Hablábamos por chat esa tarde, como de costumbre, con esa confianza que ya se nos había vuelto rutina.
Le dije lo bien que se le veía la espalda, el abdomen y las piernas. Lo escribí casi sin pensarlo, pero sabiendo que lo haría sonreír.
Él me respondió con un “te amo”, y luego me dijo que pensó que yo no veía esas cosas, que no me fijaba tanto.
Yo me reí y le contesté:
—Me fijo en todo, aunque tú no lo creas.
Me respondió sorprendido, con ese tono medio coqueto que me encanta:
—No pensé que te gustara verme las piernas.
Y yo, sin pensarlo mucho, le dije:
—Me gusta verte todo, hasta lo más mínimo.
Después de eso, me mandó unas fotos sin camisa. Y, aunque ya lo había visto así antes, esa vez me tomó por sorpresa.
Le escribí riendo:
—Te amo, pero te odio.
Y él, con ese descaro que solo él tiene, respondió:
—Ajá, ajá.
Yo me reí y le dije:
—Soy un pan de Dios.
Y él, sin perder el ritmo, me escribió:
—Amén, aunque ese pan de Dios hace unas cosas más ricas.
No pude evitar sonreír frente a la pantalla.
Él sabía exactamente cómo decir algo que me hiciera reír y sonrojar al mismo tiempo.
Seguimos hablando, entre bromas, palabras dulces y esa complicidad que siempre se colaba en cada mensaje.
Le pregunté si le gustaba un atuendo que tenía pensado para el concierto, quería su opinión, aunque en el fondo solo buscaba saber qué pensaba al imaginarme con él.

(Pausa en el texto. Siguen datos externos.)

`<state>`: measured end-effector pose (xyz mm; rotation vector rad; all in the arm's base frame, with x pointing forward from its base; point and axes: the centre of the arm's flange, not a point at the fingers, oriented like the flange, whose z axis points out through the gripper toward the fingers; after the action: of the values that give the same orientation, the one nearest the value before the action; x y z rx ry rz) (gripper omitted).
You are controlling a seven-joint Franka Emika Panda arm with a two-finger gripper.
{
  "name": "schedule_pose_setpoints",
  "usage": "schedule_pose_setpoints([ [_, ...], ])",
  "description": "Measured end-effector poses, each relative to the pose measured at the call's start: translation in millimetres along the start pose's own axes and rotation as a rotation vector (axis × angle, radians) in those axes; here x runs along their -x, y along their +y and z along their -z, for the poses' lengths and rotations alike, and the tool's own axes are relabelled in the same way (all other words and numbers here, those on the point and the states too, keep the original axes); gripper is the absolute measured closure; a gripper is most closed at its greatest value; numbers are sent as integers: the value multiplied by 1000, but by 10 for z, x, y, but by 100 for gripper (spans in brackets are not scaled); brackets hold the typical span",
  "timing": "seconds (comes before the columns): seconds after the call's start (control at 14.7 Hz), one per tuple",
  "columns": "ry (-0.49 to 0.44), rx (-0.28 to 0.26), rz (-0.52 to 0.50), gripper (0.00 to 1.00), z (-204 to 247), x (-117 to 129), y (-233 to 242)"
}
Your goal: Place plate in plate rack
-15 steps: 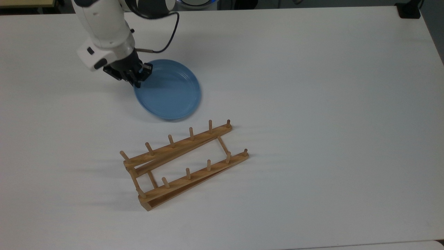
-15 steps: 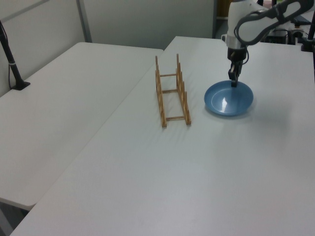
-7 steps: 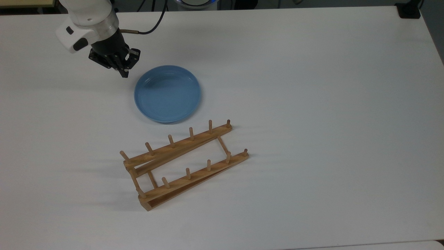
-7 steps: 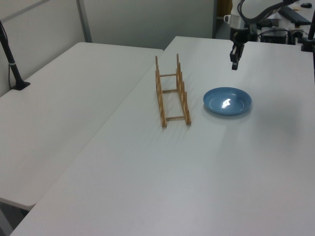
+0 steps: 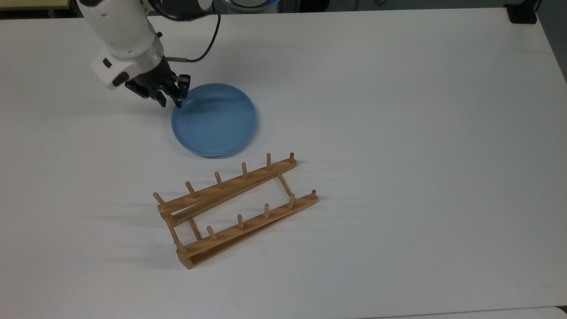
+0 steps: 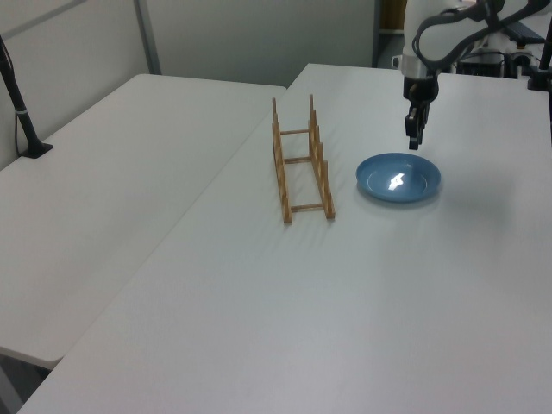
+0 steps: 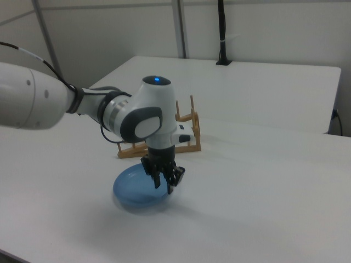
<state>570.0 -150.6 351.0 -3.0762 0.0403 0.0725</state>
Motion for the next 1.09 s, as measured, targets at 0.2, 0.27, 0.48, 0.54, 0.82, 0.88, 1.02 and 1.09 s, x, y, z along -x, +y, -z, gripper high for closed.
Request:
schedule_pose_setpoints([
  [0.2, -4, 2, 1, 32, -242, -21, 12],
  [0.27, -7, 2, 2, 32, -303, -26, 9],
  [0.48, -30, -3, 11, 42, -467, -30, -51],
  [0.54, -27, -2, 14, 53, -459, -45, -77],
  [0.82, -10, 3, 12, 78, -364, -69, -105],
  [0.88, -9, 3, 11, 78, -361, -68, -105],
  [1.02, -9, 3, 11, 78, -361, -68, -105],
  [1.09, -9, 3, 11, 78, -358, -69, -105],
])
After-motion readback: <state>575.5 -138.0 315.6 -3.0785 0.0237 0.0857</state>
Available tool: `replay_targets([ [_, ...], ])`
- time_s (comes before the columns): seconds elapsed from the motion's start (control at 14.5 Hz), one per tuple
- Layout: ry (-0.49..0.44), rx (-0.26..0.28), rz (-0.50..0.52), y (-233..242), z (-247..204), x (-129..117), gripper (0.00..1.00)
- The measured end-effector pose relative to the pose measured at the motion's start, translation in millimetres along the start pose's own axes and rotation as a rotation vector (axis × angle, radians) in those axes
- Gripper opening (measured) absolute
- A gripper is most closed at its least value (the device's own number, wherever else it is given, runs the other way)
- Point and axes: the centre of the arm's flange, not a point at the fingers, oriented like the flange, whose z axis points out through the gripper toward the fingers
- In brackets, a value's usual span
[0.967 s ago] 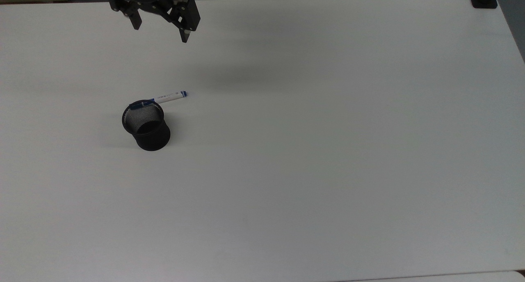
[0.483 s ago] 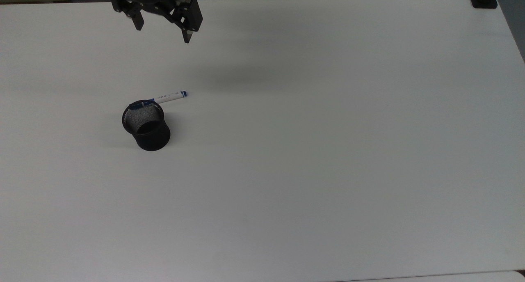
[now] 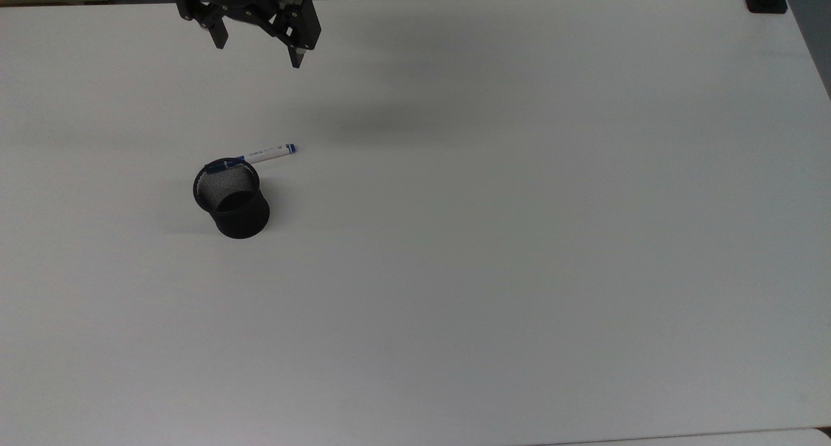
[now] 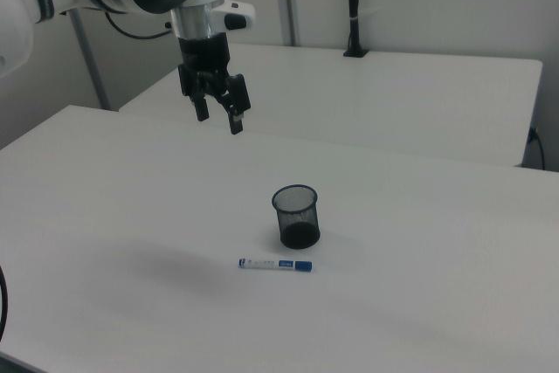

Me respondió tranquilo, como si todo fuera simple:
—Ponte lo que quieras.
Y esa respuesta me gustó más de lo que pensé. Sentí libertad, y al mismo tiempo, ese cariño suyo escondido en pocas palabras.
Después, grabé un pequeño video con la canción que él me había pedido días atrás. Lo hice pensando en él, en cómo sonreía cada vez que escuchaba mi voz o me veía haciendo algo solo para él.
Cuando se lo envié, me escribió enseguida:
—¿De verdad lo hiciste? Qué hermosa.
Esa respuesta me derritió un poquito.
Luego, sin decir nada más, me mandó una foto mía que tenía guardada y me escribió:
—¿Y esa bella?
Yo le respondí sonriendo:
—Tu mujer.
Y fue lindo, aunque estuviéramos lejos, sentir esa conexión que no se rompía ni con la distancia.
Más tarde le pregunté cómo le había ido en el gimnasio. Me dijo que ese día se había sentido más fuerte de lo normal, que había entrenado mejor que otros días, con más energía.
Me imaginé su sonrisa de satisfacción, el cansancio en sus brazos, y me dieron ganas de estar ahí, viéndolo, acompañándolo.
Seguimos hablando un rato más. Cambiamos de tema, pasamos de las bromas a las cosas cotidianas, a los planes del fin de semana y a todo lo que nos mantenía cerca, aunque fuera por la pantalla.
Antes de despedirnos, le pregunté si él podría ayudarme a definir los rizos.
Se rió y me dijo que sí, que le encantaba cuando hablábamos de esas cosas pequeñas, como si fueran promesas sin fecha.
Y entre risas y mensajes que se volvían cada vez más suaves, el día terminó con esa sensación cálida de tenernos, aunque fuera solo en palabras.